Infection of T cells by HIV-1 can occur through binding of virus to dendritic cell (DC)-specific ICAM-3 grabbing nonintegrin (DC-SIGN) on dendritic cells and transfer of virus to CD4⁺ T cells. Here we show that a subset of B cells in the blood and tonsils of normal donors expressed DC-SIGN, and that this increased after stimulation in vitro with interleukin 4 and CD40 ligand, with enhanced expression of activation and co-stimulatory molecules CD23, CD58, CD80, and CD86, and CD22. The activated B cells captured and internalized X4 and R5 tropic strains of HIV-1, and mediated trans infection of T cells. Pretreatment of the B cells with anti–DC-SIGN monoclonal antibody blocked trans infection of T cells by both strains of HIV-1. These results indicate that DC-SIGN serves as a portal on B cells for HIV-1 infection of T cells in trans.
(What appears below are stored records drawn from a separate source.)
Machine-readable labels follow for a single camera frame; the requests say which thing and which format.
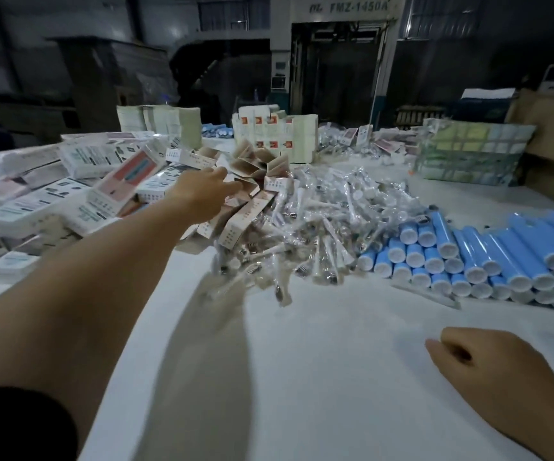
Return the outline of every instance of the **hand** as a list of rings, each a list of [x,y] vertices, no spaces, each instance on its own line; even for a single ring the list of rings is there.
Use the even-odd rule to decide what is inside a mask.
[[[477,328],[444,328],[425,345],[486,422],[554,461],[554,373],[541,353],[512,333]]]
[[[168,192],[168,198],[189,216],[191,224],[203,223],[219,214],[226,197],[242,189],[240,182],[223,182],[225,168],[188,170]]]

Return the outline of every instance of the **person's right hand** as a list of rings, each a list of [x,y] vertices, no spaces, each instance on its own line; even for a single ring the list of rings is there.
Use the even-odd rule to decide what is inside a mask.
[[[240,182],[223,182],[226,175],[225,168],[185,171],[166,199],[182,208],[190,224],[203,223],[218,215],[226,198],[242,189]]]
[[[554,373],[541,353],[512,333],[452,327],[426,349],[486,422],[554,461]]]

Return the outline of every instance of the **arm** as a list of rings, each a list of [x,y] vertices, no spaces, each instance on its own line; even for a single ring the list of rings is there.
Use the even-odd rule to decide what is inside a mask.
[[[554,461],[554,373],[518,336],[445,328],[426,349],[439,371],[491,426]]]
[[[0,295],[0,386],[46,393],[82,446],[136,319],[187,228],[219,213],[241,184],[188,171],[171,193],[45,261]]]

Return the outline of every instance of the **table surface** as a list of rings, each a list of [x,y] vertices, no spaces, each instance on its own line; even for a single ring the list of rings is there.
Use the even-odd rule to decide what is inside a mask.
[[[456,226],[501,226],[512,211],[554,208],[525,187],[412,177],[410,189]],[[194,291],[213,249],[201,247],[174,250],[81,460],[537,459],[473,412],[423,342],[447,325],[506,329],[554,369],[554,310],[475,299],[455,310],[358,273],[336,287],[291,278],[287,307],[271,288],[205,307]]]

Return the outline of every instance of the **person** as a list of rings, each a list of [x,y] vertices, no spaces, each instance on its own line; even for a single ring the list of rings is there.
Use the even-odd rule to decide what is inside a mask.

Transmission of HIV-1 from B cells to T cells through this DC-SIGN pathway could be important in the pathogenesis of HIV-1 infection. A cell surface molecule, DC-SIGN, is known to bind the AIDS virus, human immunodeficiency virus 1 (HIV-1), on dendritic cells. HIV-1 can then be transferred from these dendritic cells to CD4⁺ T cells, in which the virus replicates and kills the T cells. Here, Rappocciolo and colleagues present their findings that DC-SIGN serves a similar function on a subset of B cells of the peripheral blood and tonsils. Although B cells that express DC-SIGN do not replicate HIV-1, they serve as portals for transfer and enhanced HIV-1 infection of CD4⁺ T cells, the major site of virus replication in the host. This newly described pathway for HIV-1 infection of T cells via B cells could be important in the pathogenesis of the virus infection.